▶ **Exercise instructions**
Your task is to repeat exactly the lines below between the line holding "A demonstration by" and the line holding "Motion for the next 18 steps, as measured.", inclusive, and only those.
==================================================
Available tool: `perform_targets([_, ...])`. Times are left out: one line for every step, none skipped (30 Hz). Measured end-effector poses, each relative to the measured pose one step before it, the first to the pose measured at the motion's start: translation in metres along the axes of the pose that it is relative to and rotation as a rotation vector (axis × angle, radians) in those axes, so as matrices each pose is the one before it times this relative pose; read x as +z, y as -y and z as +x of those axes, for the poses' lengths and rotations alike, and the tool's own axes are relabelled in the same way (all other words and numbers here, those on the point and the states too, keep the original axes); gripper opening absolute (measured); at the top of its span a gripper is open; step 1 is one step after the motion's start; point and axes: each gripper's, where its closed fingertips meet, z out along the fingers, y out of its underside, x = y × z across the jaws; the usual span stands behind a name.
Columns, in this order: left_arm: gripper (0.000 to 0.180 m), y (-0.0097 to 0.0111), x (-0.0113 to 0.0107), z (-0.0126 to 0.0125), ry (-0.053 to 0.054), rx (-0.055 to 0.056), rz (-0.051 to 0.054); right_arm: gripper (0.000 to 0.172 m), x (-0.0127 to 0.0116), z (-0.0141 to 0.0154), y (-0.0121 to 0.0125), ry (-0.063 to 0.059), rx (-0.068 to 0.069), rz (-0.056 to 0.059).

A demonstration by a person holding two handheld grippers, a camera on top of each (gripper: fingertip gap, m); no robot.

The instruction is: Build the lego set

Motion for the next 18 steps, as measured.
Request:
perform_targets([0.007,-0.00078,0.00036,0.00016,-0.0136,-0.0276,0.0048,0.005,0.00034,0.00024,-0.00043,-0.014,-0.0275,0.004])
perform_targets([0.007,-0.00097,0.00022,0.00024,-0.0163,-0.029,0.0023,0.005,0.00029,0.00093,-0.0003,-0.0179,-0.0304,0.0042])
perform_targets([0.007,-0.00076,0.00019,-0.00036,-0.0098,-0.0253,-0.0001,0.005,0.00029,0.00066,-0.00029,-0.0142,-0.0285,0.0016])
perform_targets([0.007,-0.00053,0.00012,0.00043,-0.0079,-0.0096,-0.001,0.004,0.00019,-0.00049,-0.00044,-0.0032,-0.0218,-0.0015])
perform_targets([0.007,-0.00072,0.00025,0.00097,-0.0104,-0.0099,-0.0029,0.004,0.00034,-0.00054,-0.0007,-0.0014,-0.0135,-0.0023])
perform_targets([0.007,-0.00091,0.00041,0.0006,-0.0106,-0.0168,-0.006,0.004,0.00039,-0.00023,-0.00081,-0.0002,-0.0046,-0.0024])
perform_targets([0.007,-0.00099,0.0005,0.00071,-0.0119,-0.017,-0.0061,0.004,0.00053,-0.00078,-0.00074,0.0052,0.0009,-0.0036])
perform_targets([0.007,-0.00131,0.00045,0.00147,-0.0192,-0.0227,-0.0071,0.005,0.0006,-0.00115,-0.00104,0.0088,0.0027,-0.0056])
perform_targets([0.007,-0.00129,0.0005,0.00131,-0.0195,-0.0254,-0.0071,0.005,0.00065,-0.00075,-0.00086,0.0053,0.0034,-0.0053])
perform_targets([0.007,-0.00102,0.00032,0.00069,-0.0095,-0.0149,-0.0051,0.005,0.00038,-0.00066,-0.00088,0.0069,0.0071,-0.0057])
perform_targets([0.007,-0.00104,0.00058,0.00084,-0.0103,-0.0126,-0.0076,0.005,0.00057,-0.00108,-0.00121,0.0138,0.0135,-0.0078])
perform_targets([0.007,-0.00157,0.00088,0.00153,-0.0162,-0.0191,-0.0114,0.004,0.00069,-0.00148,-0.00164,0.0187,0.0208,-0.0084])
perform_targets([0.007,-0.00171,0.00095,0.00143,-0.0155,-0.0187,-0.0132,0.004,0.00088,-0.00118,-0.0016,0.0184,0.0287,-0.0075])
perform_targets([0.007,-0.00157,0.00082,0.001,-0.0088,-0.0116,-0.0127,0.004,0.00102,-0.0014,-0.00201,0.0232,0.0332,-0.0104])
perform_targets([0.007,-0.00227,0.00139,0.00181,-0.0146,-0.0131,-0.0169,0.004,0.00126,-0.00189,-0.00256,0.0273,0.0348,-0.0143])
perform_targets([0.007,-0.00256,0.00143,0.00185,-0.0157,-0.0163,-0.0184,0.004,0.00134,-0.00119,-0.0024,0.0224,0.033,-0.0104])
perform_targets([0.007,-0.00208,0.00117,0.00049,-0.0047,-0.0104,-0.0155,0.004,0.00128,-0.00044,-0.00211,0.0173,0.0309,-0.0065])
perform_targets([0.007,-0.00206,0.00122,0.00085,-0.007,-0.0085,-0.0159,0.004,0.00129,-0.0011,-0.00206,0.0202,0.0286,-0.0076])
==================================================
▶ **Output for this task**
A demonstration by a person holding two handheld grippers, a camera on top of each (gripper: fingertip gap, m); no robot.

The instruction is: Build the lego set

Motion for the next 18 steps, as measured.

Nothing remains to be done, and the exercise is complete.